Task goal: Omitting any pictures, transcribe the entries below exactly.

(Saved data entries)
————

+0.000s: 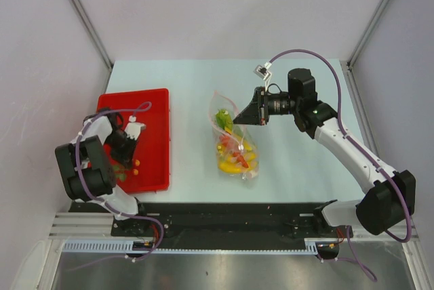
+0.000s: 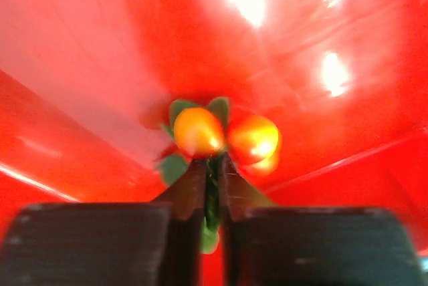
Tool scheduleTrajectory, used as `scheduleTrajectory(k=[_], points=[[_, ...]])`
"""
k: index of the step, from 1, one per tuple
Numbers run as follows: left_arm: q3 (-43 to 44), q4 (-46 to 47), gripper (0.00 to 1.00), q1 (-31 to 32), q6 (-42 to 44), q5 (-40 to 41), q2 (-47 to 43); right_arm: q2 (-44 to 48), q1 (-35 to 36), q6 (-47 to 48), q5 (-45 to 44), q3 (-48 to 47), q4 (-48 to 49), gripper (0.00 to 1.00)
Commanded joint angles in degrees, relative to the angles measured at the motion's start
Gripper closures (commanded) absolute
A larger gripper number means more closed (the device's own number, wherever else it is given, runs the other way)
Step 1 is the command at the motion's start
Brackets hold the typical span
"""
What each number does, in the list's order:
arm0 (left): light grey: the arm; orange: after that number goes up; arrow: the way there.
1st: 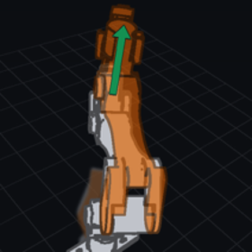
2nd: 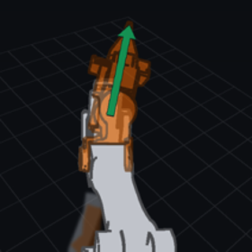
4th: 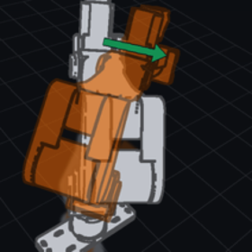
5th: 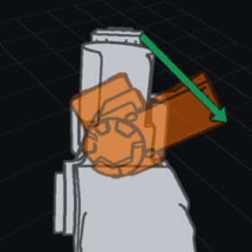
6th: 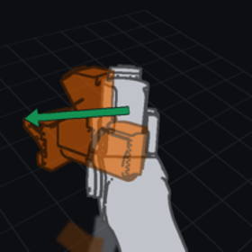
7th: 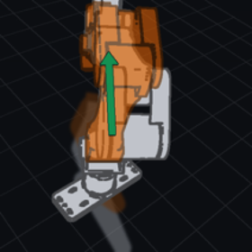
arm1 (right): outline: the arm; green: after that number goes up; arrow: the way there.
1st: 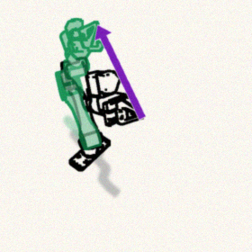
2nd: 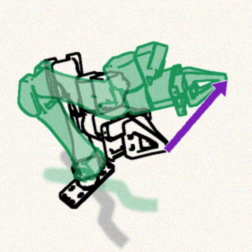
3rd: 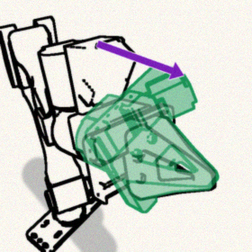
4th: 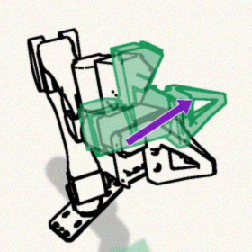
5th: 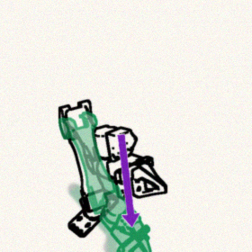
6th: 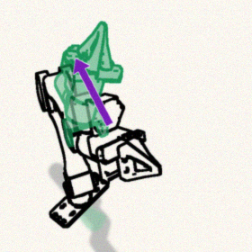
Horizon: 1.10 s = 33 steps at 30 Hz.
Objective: Place the food in the zip-top bag and seal the zipper
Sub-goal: Pick up the fake fruit from the bin, then place the fake fruit in the zipper food storage bag.
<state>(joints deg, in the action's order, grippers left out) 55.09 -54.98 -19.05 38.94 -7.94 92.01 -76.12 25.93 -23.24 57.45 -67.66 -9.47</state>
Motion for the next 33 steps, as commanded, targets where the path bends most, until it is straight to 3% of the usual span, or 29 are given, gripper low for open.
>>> scheduleTrajectory(k=[1,7,12,19,23,27,33], points=[[7.11,-3.55,1.0,3.22,-1.49,-7.07,-4.73,0.27,0.08,1.54,0.2,-2.22,-0.37,1.0],[17.4,-8.03,1.0,9.19,-6.06,-12.87,-9.03,0.53,0.08,1.8,0.12,-1.95,-0.11,1.0],[32.07,-9.97,1.0,17.88,-11.5,-20.94,-11.49,0.36,-0.01,1.8,0.29,-1.95,0.07,1.0],[43.78,3.63,1.0,33.53,-24.95,-29.93,-15.19,0.62,0.08,2.24,0.91,-1.51,-0.1,1.0],[38.37,16.63,1.0,41.97,-33.73,-28.54,-17.21,1.32,-0.09,2.24,0.91,-1.07,0.07,1.0],[25.97,40.5,1.0,46.89,-48.74,-26.7,-20.55,1.85,-0.62,0.75,0.99,-0.37,0.95,1.0],[14.88,51.37,1.0,54.28,-56.06,-16.15,-20.03,2.11,-1.85,-4.43,3.01,2.26,7.7,1.0]])
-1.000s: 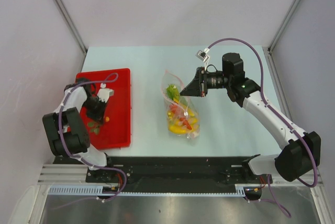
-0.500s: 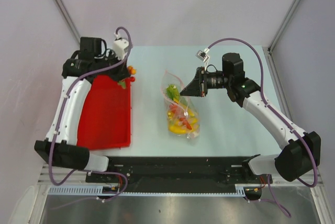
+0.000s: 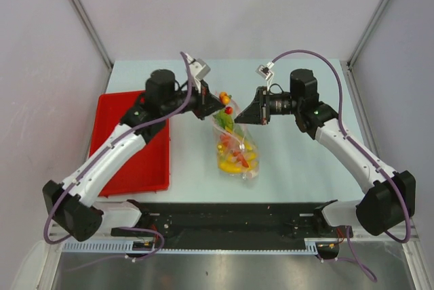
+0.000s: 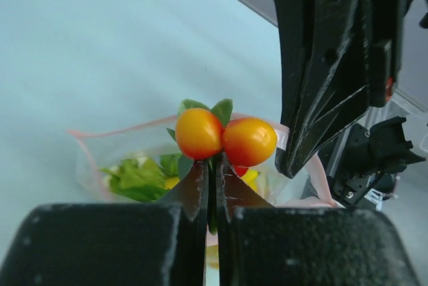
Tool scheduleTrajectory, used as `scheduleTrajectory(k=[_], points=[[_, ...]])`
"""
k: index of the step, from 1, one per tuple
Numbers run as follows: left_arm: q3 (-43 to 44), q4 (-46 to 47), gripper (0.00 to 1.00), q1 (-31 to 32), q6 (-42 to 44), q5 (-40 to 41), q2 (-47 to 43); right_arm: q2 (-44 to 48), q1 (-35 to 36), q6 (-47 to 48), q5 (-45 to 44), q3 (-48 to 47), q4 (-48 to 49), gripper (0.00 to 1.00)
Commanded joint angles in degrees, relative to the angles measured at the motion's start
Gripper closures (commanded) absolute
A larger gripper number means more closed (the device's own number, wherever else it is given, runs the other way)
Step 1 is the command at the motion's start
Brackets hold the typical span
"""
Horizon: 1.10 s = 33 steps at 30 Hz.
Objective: Place the food in the zip-top bag and seal the zipper
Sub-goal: Place the fake fruit in the zipper food storage bag.
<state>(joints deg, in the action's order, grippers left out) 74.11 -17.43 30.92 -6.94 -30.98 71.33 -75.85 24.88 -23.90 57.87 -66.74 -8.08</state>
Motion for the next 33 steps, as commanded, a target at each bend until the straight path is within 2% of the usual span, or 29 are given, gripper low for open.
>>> scheduleTrajectory(k=[1,6,12,16,17,19,20,21,22,23,25,28,33], points=[[-5.19,14.61,1.0,4.94,-11.07,8.03,1.0,1.76,-0.89,-5.61,2.78,1.7,8.84,1.0],[-7.65,15.5,1.0,7.66,-15.38,10.32,3.73,1.59,-1.5,-7.21,3.92,2.4,11.24,1.0],[-10.21,10.06,1.0,10.39,-11.71,11.12,4.52,1.67,-2.38,-8.18,4.71,2.84,12.82,1.0],[-12.84,6.28,0.99,10.48,-10.03,14.63,2.42,2.2,-2.91,-8.18,5.15,3.11,13.09,1.0],[-12.93,5.4,0.94,10.48,-8.89,14.98,2.15,2.29,-3.09,-8.01,5.5,3.28,13.26,1.0],[-12.06,2.76,0.76,10.48,-6.96,13.94,1.53,2.55,-3.09,-7.65,5.77,3.46,13.35,1.0],[-10.84,1.36,0.5,10.48,-4.08,11.58,1.62,2.64,-3.09,-7.39,6.11,3.46,13.35,1.0],[-9.52,-1.79,0.35,10.48,-2.48,10.95,1.45,2.55,-3.09,-6.78,6.38,3.28,13.35,1.0],[-6.29,-3.38,0.16,10.48,-0.99,10.86,1.01,2.73,-3.09,-6.16,7.25,3.11,13.18,1.0],[-5.04,-4.88,0.09,10.48,2.6,10.07,0.39,2.73,-3.17,-5.46,7.61,2.93,12.74,1.0],[-3.62,-6.73,0.0,10.3,6.13,9.54,-3.36,2.9,-3.0,-2.74,8.22,2.67,10.37,1.0],[-4.14,-9.71,0.0,9.69,14.82,5.85,-7.86,2.99,-3.09,-0.62,8.84,2.58,8.78,1.0],[-6.69,-18.33,0.02,9.69,39.51,0.32,-14.37,3.08,-2.21,1.13,9.37,1.88,8.43,1.0]])
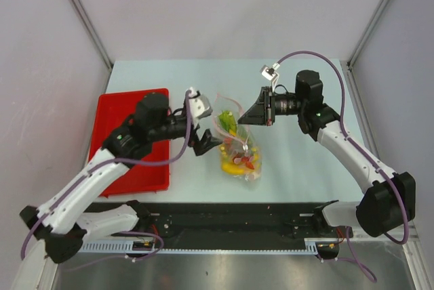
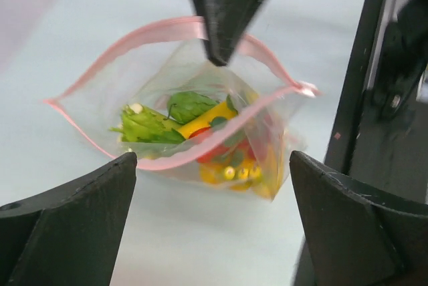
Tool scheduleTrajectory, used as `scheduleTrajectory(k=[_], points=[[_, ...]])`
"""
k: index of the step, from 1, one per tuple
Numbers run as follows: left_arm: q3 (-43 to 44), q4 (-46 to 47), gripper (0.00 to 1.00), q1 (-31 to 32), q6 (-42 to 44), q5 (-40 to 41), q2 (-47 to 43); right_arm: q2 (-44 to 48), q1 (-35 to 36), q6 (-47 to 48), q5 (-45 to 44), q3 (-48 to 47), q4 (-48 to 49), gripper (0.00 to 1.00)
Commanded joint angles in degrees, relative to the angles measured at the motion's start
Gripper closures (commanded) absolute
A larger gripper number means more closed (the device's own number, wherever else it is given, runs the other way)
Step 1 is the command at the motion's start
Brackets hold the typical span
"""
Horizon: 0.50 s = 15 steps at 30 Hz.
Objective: Place the food in the zip-top bag and seal the zipper
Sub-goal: Place the fake fruit in the zipper food storage bag, then zip the zipper food storage bag at the center of the board.
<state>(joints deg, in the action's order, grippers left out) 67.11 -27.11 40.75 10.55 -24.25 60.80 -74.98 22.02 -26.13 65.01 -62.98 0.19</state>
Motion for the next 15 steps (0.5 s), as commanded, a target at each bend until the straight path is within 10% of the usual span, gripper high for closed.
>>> scheduleTrajectory(k=[1,5,15], points=[[-0.83,-9.27,0.03,-0.15,24.85,-7.12,-4.36,2.29,1.26,4.15,2.22,-2.06,0.17,1.0],[-2.86,-10.95,0.14,-0.15,39.0,-11.34,-5.16,2.12,3.2,7.22,2.14,-3.29,-3.87,1.0],[-2.95,-6.64,0.44,2.13,40.96,-12.93,3.27,2.56,8.04,15.48,0.55,-6.98,-13.63,1.0]])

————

Task solution:
+0.000s: 
+0.000s: 
Tool scheduleTrajectory, used as `scheduleTrajectory(k=[_], points=[[_, ...]])`
"""
k: index of the step, from 1, one per tuple
Numbers run as follows: left_arm: q3 (-43 to 44), q4 (-46 to 47), gripper (0.00 to 1.00), q1 (-31 to 32), q6 (-42 to 44), q5 (-40 to 41), q2 (-47 to 43); right_arm: q2 (-44 to 48), q1 (-35 to 36), q6 (-47 to 48), q5 (-45 to 44), q3 (-48 to 47), q4 (-48 to 49), gripper (0.00 to 1.00)
Commanded joint angles in degrees, relative to the angles measured at the motion's start
Gripper closures (commanded) absolute
A larger gripper number means more closed (the device's own number, wherever else it is given, runs the other way)
Step 1 is the command at the motion's start
Brackets hold the typical span
"""
What each number does, in the list's order:
arm0 (left): light grey: the arm; orange: after that number goes up; arrow: the way there.
1st: 
2nd: 
4th: 
5th: 
6th: 
7th: 
arm1 (right): outline: the arm; green: after that number goes up; arrow: the way there.
1st: 
2nd: 
3rd: 
4th: 
5th: 
6th: 
Horizon: 1.10 s = 33 steps at 30 Hz.
Objective: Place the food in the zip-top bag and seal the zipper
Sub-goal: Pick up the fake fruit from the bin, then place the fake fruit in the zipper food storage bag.
<state>(joints deg, in the action's order, grippers left out) 55.09 -54.98 -19.05 38.94 -7.94 92.01 -76.12 25.93 -23.24 57.45 -67.66 -9.47</state>
Motion for the next 33 steps, as commanded, targets where the path bends most, until it is straight to 3% of the usual span, or 29 are given, gripper low for open.
>>> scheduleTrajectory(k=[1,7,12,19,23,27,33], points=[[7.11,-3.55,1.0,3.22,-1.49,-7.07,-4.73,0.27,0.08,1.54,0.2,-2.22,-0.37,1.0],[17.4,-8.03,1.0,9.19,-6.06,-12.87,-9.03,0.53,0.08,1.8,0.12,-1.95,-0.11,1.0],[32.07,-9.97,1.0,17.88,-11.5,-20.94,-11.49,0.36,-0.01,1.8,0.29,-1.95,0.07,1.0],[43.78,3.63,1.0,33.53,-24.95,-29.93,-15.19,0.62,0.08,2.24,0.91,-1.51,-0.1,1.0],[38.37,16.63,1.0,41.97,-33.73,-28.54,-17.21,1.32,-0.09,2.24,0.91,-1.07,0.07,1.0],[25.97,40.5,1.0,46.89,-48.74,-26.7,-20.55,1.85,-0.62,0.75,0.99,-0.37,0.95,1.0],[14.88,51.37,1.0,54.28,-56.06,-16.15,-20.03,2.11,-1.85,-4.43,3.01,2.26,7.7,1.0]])
-1.000s: 
-0.500s: 
+0.000s: 
+0.000s: 
Tool scheduleTrajectory, used as `scheduleTrajectory(k=[_], points=[[_, ...]])`
"""
k: index of the step, from 1, one per tuple
Numbers run as follows: left_arm: q3 (-43 to 44), q4 (-46 to 47), gripper (0.00 to 1.00), q1 (-31 to 32), q6 (-42 to 44), q5 (-40 to 41), q2 (-47 to 43); right_arm: q2 (-44 to 48), q1 (-35 to 36), q6 (-47 to 48), q5 (-45 to 44), q3 (-48 to 47), q4 (-48 to 49), gripper (0.00 to 1.00)
Commanded joint angles in degrees, relative to the angles measured at the motion's start
Gripper closures (commanded) absolute
A larger gripper number means more closed (the device's own number, wherever else it is given, runs the other way)
Step 1 is the command at the motion's start
Brackets hold the typical span
"""
Horizon: 1.10 s = 33 steps at 30 Hz.
Objective: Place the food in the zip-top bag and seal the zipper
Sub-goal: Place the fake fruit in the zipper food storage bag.
<state>(joints deg, in the action's order, grippers left out) 74.11 -17.43 30.92 -6.94 -30.98 71.33 -75.85 24.88 -23.90 57.87 -66.74 -8.08</state>
Motion for the next 33 steps, as commanded, a target at each bend until the straight path is within 2% of the usual span, or 29 are given, gripper low for open.
>>> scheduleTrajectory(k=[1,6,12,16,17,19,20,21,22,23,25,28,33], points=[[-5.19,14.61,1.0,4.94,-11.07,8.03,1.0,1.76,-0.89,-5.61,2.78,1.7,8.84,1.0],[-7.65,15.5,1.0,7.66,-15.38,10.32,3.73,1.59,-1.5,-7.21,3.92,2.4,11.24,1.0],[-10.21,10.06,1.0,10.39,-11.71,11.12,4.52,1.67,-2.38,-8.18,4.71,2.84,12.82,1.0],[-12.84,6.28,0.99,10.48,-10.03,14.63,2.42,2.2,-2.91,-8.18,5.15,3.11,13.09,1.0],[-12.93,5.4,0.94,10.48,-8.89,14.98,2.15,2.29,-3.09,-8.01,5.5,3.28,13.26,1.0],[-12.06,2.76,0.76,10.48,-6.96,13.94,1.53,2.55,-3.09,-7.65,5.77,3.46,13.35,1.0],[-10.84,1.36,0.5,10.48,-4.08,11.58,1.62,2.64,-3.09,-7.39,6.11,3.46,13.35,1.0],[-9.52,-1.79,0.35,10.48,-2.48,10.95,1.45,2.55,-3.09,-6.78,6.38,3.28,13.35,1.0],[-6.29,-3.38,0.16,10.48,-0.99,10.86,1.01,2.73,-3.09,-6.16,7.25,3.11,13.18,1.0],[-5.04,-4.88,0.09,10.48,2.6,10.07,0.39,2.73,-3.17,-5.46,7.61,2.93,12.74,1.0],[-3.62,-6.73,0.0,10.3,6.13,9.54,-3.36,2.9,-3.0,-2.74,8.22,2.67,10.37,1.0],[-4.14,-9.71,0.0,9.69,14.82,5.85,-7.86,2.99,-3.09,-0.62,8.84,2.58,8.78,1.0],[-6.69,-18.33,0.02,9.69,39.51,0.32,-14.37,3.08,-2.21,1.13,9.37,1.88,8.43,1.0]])
Tool scheduleTrajectory, used as `scheduleTrajectory(k=[_], points=[[_, ...]])`
"""
k: index of the step, from 1, one per tuple
Numbers run as follows: left_arm: q3 (-43 to 44), q4 (-46 to 47), gripper (0.00 to 1.00), q1 (-31 to 32), q6 (-42 to 44), q5 (-40 to 41), q2 (-47 to 43); right_arm: q2 (-44 to 48), q1 (-35 to 36), q6 (-47 to 48), q5 (-45 to 44), q3 (-48 to 47), q4 (-48 to 49), gripper (0.00 to 1.00)
Commanded joint angles in degrees, relative to the angles measured at the motion's start
Gripper closures (commanded) absolute
A larger gripper number means more closed (the device's own number, wherever else it is given, runs the other way)
Step 1 is the command at the motion's start
Brackets hold the typical span
"""
Horizon: 0.50 s = 15 steps at 30 Hz.
Objective: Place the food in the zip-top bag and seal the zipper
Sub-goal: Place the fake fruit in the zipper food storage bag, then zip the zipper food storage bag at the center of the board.
<state>(joints deg, in the action's order, grippers left out) 67.11 -27.11 40.75 10.55 -24.25 60.80 -74.98 22.02 -26.13 65.01 -62.98 0.19</state>
Motion for the next 15 steps (0.5 s), as commanded, a target at each bend until the straight path is within 10% of the usual span, gripper high for closed.
>>> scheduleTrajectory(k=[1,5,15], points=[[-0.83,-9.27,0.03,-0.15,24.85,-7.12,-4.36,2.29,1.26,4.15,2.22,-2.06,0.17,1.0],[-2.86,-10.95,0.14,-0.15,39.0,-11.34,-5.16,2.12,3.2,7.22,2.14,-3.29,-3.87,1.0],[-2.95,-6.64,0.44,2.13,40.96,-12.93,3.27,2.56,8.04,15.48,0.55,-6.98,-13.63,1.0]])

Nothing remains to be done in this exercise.